> **TASK ITEM**
Present the count of lines in the entries below that hold "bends", and present nothing else.

== DATA IN THIS EXERCISE

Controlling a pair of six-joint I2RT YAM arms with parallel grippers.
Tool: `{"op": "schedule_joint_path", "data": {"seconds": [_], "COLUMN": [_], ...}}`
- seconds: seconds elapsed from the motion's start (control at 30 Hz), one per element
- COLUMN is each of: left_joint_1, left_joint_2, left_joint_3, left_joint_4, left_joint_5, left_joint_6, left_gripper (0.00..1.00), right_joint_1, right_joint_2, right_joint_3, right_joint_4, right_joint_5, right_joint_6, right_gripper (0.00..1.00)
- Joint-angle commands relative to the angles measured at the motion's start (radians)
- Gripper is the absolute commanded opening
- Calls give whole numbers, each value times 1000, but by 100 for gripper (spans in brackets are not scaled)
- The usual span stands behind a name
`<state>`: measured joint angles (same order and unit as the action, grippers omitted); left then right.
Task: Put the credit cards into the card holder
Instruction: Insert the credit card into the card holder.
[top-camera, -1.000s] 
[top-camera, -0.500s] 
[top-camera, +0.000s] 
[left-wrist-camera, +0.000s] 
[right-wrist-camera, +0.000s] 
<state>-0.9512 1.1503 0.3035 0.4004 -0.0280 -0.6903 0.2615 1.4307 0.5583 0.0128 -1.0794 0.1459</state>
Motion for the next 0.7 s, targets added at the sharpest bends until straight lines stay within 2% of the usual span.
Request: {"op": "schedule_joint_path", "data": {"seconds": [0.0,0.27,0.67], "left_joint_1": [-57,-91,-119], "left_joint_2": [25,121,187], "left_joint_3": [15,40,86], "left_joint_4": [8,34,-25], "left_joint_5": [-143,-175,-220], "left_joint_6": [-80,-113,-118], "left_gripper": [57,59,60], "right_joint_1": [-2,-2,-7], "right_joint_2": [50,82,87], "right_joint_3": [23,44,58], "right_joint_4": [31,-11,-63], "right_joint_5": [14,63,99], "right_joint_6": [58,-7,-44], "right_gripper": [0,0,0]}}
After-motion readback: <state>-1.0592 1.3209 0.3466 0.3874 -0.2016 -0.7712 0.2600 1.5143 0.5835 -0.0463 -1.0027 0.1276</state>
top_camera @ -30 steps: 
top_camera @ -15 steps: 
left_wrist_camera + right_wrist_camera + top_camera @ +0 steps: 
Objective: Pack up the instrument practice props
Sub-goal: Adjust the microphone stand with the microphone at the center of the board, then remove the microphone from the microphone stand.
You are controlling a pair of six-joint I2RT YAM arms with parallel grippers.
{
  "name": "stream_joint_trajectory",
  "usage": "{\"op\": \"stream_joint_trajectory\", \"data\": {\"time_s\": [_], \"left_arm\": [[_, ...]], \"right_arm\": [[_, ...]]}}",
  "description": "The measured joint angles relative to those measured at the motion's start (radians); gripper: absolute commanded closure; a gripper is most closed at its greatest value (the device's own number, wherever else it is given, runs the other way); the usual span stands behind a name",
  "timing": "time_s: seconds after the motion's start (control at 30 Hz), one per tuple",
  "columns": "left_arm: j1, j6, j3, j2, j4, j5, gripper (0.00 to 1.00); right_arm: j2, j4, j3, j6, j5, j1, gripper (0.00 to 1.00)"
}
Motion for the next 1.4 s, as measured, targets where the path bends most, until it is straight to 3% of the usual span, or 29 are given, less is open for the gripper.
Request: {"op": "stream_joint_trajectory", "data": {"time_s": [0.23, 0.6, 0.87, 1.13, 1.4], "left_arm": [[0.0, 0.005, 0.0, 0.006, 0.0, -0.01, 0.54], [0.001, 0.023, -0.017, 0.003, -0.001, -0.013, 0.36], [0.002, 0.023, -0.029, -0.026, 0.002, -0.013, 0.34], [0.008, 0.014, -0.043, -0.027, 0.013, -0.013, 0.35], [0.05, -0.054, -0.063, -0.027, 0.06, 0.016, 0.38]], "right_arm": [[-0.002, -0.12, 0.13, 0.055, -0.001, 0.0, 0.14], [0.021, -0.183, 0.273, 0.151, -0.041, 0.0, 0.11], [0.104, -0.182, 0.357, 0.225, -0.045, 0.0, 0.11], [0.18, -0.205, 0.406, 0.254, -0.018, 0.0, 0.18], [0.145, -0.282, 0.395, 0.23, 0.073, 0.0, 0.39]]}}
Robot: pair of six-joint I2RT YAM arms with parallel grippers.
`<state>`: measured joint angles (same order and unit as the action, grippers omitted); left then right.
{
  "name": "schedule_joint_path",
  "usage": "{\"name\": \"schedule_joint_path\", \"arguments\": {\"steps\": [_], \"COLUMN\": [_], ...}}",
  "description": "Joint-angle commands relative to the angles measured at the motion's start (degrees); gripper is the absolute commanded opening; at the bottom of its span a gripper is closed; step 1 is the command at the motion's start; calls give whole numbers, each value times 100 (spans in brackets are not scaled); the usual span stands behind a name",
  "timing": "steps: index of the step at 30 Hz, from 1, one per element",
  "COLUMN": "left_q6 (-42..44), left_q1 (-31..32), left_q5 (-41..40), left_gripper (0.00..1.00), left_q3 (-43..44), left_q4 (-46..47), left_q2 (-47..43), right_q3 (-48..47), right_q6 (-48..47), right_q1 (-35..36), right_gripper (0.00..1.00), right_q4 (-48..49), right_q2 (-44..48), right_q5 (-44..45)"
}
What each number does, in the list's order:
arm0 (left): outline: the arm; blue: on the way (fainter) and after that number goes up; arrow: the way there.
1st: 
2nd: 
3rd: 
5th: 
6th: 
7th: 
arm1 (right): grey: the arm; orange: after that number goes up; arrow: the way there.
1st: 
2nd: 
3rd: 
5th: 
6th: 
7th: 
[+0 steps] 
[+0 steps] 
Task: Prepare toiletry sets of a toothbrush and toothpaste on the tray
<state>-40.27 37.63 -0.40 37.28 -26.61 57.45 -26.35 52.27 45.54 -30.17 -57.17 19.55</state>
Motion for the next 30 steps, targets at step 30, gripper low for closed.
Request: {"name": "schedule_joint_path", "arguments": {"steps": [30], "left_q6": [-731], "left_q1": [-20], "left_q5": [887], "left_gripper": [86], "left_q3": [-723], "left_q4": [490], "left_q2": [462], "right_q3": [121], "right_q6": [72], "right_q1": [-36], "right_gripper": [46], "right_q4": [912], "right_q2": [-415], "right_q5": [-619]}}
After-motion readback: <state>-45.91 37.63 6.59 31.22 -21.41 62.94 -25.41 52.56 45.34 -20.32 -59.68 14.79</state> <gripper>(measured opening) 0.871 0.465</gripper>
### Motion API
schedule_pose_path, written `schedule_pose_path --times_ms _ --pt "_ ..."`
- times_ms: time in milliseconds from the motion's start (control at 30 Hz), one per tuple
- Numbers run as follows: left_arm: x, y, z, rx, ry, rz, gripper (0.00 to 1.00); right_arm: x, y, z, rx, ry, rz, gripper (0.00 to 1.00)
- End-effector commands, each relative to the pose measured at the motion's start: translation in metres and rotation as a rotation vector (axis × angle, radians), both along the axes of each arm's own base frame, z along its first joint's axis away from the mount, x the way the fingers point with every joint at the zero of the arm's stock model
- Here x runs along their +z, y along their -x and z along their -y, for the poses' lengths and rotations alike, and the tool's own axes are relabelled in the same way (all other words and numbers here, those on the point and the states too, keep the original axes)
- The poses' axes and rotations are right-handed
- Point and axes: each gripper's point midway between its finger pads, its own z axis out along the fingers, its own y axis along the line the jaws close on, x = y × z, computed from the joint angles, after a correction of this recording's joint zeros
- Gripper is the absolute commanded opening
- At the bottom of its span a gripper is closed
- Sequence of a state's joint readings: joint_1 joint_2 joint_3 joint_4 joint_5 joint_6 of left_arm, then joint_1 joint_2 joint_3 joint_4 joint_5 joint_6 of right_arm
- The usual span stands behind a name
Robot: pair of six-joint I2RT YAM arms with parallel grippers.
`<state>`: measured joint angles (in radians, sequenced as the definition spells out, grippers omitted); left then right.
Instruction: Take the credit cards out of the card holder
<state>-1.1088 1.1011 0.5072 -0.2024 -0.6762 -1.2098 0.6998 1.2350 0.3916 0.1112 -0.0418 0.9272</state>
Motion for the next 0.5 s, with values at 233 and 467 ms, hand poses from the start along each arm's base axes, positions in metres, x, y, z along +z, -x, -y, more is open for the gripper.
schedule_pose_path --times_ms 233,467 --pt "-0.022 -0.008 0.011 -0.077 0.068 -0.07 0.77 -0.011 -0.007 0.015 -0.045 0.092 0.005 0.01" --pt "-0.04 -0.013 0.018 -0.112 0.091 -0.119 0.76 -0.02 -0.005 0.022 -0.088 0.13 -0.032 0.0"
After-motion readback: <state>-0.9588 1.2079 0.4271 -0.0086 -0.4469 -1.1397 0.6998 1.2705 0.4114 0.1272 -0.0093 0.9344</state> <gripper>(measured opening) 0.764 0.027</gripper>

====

> **PROBLEM SOLUTION**
2